Mississippi bills focus on open containers, headlights

| 2/14/2008

A bill in the Mississippi Senate would ban consumption of alcohol and possession of open containers of alcohol in vehicles traveling public roadways in the state. The bill would also free up millions in federal dollars for improving roads.

Another bill would require drivers to use their headlights during bad weather.

Mississippi law now prohibits drivers from having an open alcoholic beverage, but passengers 21 years of age or older are free to drink while in a moving vehicle.

Sponsored by Sen. Joey Fillingane, R-Sumrall, the bill would eliminate the open container provision. Violators would face fines up to $25. No points would be added to driver’s licenses.

Exceptions would be made for passengers in campers or motor homes, buses, taxis or limousines.

Mississippi is being forced to spend a portion of its federal highway money on traffic safety because the state doesn’t have a ban on open containers of alcohol in vehicles.

The federal government mandated in 2001 that states pass the provision or spend a percentage of federal highway dollars on public safety projects such as drunken driving checkpoints and installing cables in medians to prevent crossover accidents.

Another bill would mandate a practice that is second nature to most truck drivers and other veterans of the road.
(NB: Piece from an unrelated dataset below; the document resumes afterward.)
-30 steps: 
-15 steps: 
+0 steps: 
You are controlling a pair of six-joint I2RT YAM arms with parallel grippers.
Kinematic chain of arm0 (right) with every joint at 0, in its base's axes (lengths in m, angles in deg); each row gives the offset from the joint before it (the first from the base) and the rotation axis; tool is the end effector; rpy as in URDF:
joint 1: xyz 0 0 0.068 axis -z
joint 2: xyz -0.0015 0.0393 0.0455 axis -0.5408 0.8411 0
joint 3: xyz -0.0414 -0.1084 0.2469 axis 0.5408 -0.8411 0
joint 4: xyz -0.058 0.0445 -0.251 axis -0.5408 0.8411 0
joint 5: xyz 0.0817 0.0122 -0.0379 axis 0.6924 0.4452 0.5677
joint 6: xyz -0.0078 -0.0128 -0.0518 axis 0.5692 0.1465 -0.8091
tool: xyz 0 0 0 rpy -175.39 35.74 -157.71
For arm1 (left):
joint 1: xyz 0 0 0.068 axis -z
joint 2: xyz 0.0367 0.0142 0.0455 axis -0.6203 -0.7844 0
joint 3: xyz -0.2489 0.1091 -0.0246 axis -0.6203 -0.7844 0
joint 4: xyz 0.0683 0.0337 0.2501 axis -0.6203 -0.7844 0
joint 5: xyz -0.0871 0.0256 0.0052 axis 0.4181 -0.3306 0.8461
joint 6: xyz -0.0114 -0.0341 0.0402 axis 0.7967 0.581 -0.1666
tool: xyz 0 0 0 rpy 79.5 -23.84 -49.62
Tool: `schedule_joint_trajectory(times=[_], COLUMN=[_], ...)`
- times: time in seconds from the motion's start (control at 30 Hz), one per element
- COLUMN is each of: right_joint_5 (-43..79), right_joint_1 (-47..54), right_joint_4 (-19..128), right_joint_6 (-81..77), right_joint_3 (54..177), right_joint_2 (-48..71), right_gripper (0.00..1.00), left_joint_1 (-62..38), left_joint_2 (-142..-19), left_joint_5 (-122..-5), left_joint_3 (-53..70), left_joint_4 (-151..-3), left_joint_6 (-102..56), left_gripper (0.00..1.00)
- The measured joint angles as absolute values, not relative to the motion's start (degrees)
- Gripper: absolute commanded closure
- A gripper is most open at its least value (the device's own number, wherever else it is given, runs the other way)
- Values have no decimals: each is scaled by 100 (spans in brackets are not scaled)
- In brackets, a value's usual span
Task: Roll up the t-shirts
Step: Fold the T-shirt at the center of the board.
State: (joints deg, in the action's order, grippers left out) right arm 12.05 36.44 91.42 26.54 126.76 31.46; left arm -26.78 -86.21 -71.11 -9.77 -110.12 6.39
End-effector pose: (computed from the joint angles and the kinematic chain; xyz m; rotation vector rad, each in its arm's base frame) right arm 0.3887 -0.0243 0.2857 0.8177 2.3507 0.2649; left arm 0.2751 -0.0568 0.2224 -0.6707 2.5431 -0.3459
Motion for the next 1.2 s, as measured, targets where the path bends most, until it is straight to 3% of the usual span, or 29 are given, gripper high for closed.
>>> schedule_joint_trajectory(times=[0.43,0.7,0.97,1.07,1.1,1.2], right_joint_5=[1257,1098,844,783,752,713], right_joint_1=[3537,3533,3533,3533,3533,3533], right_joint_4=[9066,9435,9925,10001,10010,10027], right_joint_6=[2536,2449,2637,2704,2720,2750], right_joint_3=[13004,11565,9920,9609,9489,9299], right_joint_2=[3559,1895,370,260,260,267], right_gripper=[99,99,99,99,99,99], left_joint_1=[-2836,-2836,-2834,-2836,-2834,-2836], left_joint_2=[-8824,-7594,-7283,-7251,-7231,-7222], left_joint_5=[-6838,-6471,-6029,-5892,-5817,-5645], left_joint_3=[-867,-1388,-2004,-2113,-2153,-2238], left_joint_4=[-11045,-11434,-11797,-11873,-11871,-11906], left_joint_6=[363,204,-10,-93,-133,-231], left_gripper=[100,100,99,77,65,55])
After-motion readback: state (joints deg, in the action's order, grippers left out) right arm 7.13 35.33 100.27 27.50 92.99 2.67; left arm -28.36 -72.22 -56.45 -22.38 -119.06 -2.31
The legislation would permit police to ticket drivers who fail to flip on their headlights during bad weather.

Sponsored by Rep. Gregory Holloway, D-Hazlehurst, the bill would require lights to be on “whenever conditions necessitate the use of windshield wipers.” Drivers also would be required to have their headlights on from sunset to sunrise.

Violators would face a $25 fine.

Holloway’s bill – HB97 – is in the House Transportation Committee. Fillingane’s bill – SB2242 – is in the Senate Judiciary B committee.